→ Materials provided:
____
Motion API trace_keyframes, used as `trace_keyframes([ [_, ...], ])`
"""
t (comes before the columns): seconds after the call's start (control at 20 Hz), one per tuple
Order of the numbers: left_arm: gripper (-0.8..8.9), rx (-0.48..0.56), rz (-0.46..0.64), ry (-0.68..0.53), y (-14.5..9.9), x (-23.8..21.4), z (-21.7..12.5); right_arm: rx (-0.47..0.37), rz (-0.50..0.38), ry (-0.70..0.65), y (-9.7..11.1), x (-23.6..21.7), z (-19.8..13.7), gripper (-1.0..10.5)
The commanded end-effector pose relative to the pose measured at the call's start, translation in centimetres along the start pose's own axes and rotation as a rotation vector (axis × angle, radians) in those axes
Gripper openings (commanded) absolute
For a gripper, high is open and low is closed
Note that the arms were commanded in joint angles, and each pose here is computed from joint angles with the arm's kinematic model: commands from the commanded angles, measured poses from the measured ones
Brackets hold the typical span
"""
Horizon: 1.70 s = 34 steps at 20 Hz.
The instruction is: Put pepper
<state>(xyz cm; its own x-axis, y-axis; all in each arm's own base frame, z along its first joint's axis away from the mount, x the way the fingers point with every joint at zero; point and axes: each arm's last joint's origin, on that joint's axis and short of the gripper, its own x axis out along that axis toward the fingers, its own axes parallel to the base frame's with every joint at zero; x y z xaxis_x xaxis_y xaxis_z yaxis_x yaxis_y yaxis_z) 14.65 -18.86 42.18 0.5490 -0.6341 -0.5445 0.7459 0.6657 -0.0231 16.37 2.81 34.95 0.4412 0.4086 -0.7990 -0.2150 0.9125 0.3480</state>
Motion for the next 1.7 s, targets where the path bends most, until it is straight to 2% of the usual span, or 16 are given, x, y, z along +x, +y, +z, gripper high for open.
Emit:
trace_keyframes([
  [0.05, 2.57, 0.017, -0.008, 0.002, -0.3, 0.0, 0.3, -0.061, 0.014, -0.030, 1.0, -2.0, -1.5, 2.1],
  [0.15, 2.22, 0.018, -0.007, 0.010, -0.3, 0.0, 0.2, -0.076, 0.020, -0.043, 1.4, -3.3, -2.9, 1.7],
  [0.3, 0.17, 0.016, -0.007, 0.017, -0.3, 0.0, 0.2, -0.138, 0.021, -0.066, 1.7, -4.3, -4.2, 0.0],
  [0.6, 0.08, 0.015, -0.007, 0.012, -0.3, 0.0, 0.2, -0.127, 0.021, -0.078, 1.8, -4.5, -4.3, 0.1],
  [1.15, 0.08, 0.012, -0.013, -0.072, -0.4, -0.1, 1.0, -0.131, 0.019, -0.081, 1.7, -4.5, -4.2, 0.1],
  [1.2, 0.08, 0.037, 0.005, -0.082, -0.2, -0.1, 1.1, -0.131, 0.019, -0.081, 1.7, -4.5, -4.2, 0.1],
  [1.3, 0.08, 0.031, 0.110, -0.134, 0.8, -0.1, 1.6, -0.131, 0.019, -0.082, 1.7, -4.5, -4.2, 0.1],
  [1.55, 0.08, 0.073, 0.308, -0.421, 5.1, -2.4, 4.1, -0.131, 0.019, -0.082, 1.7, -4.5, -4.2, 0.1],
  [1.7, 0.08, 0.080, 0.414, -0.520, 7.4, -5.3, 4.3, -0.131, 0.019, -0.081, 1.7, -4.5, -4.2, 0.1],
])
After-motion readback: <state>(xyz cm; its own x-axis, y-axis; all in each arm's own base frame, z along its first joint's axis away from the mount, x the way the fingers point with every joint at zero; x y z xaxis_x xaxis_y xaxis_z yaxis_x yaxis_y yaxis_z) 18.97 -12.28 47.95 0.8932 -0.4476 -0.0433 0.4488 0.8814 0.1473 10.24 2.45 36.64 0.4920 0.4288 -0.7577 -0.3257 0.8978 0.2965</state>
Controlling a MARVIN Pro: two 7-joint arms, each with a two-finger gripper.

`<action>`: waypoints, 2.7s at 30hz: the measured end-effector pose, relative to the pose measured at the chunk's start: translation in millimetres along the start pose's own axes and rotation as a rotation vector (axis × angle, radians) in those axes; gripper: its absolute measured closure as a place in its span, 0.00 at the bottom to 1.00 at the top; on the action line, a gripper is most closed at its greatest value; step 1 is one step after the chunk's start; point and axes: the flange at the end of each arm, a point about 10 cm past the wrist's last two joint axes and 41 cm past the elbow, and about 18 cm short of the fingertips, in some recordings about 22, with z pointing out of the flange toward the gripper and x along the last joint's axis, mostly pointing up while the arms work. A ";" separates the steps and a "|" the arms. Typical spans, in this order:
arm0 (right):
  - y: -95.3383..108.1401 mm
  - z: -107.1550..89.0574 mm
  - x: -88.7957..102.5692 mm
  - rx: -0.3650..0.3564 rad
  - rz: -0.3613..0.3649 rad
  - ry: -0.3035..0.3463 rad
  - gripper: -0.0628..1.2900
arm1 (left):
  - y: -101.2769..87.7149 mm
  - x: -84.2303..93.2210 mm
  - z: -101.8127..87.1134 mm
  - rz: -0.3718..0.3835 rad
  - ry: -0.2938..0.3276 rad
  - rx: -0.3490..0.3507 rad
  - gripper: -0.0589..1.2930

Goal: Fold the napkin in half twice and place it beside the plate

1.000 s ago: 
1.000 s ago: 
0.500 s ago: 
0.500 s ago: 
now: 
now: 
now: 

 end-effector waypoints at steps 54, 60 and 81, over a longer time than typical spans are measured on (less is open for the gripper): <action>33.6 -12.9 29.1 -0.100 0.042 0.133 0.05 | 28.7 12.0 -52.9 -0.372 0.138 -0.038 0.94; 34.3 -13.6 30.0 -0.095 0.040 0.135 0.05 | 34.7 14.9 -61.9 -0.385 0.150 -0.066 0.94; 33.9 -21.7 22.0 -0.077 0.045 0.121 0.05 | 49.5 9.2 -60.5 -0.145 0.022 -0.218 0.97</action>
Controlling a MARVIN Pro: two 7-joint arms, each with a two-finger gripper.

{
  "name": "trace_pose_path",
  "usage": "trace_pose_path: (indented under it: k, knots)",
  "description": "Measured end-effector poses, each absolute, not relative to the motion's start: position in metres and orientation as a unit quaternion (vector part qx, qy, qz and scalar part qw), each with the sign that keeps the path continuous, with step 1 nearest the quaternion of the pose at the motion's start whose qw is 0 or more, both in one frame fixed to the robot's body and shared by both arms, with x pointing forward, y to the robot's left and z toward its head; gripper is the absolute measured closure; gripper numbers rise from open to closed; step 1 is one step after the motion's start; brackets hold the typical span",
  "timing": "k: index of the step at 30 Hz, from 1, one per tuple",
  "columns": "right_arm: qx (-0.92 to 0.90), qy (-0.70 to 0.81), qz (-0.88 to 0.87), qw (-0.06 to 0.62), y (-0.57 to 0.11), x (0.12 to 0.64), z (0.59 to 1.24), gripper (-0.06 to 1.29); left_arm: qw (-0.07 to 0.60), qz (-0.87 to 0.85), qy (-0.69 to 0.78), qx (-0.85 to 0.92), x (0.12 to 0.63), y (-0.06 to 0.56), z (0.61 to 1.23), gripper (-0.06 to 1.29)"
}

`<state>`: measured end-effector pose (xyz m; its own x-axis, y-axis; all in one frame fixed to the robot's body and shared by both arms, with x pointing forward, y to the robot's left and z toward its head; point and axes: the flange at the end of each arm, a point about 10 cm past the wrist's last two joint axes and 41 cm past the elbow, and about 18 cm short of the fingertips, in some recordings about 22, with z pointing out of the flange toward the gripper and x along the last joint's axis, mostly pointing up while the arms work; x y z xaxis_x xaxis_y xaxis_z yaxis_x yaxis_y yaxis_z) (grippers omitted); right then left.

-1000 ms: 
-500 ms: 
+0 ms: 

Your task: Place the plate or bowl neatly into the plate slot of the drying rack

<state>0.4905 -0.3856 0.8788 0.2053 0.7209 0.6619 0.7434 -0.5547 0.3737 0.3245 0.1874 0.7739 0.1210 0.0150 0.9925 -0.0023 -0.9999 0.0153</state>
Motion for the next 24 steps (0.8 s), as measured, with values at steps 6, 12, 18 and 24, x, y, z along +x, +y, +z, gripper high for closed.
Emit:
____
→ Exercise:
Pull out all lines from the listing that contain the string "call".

→ Written response:
t (comes before the columns): seconds after the call's start (control at 20 Hz), one per tuple
The commanded end-effector pose relative to the pose measured at the call's start, translation in centimetres along the start pose's own axes and rotation as a rotation vector (axis × angle, radians) in those axes

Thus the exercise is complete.